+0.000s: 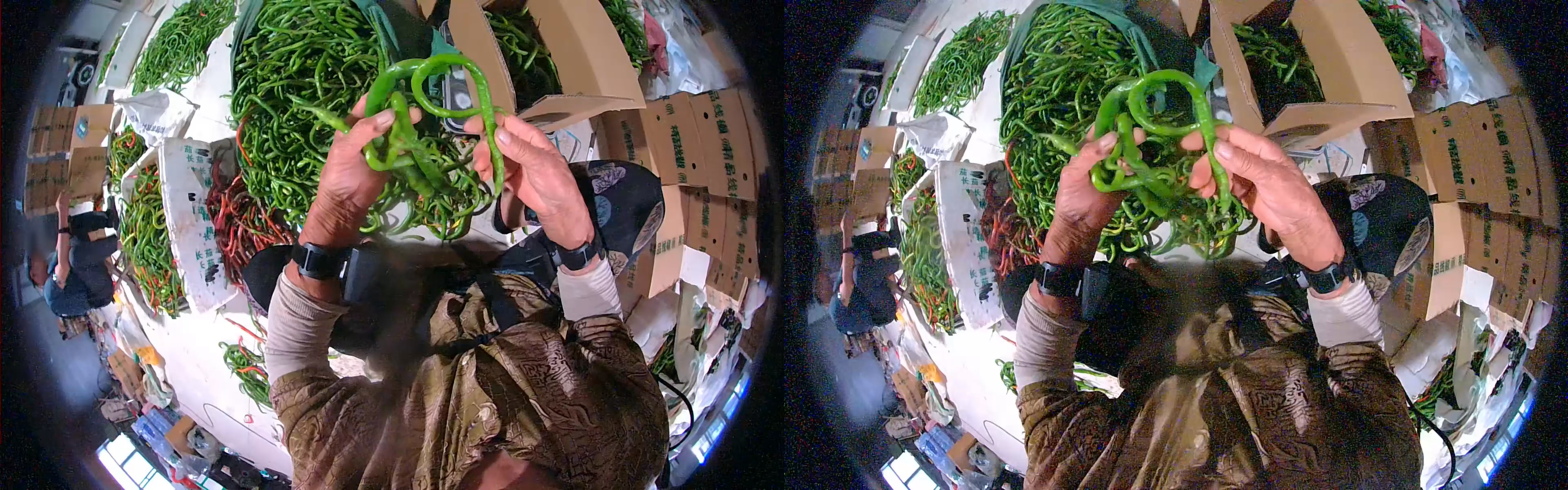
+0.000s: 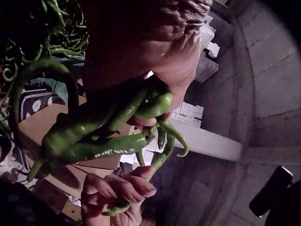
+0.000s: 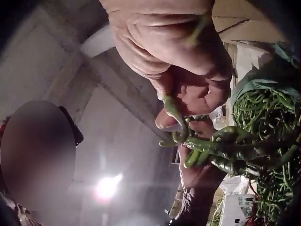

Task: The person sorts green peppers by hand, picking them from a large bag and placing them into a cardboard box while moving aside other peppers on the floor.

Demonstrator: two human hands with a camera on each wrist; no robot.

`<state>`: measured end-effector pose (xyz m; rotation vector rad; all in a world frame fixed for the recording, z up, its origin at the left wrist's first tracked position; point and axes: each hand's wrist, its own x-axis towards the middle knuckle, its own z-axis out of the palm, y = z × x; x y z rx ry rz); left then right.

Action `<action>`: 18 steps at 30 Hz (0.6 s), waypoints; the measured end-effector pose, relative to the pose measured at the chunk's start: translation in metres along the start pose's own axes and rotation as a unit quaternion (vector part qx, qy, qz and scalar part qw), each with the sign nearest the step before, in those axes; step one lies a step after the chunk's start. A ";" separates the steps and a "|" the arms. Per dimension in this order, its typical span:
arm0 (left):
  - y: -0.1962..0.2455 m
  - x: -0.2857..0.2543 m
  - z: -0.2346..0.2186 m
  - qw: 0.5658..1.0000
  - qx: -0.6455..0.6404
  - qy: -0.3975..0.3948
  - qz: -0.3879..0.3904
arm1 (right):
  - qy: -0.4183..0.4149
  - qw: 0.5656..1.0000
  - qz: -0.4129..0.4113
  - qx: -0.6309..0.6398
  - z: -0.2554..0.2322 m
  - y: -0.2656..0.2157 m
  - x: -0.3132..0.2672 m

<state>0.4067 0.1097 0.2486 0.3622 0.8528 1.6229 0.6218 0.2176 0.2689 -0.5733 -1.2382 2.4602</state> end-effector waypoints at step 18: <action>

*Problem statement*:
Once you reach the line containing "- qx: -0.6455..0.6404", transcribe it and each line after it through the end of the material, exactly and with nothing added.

*Solution below*:
  - qx: -0.6455..0.6404
  - qy: -0.3975..0.3948
  - qz: -0.3879..0.3904
arm1 (right):
  - qy: -0.4183..0.4149
  - qw: 0.5656..1.0000
  - qz: -0.4129..0.4113
  - qx: -0.6309..0.6398
  - z: -0.2554..0.2322 m
  - y: -0.2656..0.2157 m
  - x: -0.3132..0.2672 m

<state>0.4067 0.1097 0.2486 0.3622 0.8528 1.6229 0.6218 0.2176 0.2689 -0.5733 -1.2382 2.4602</state> end-effector waypoints at step 18: <action>

Nothing further remains for this exercise.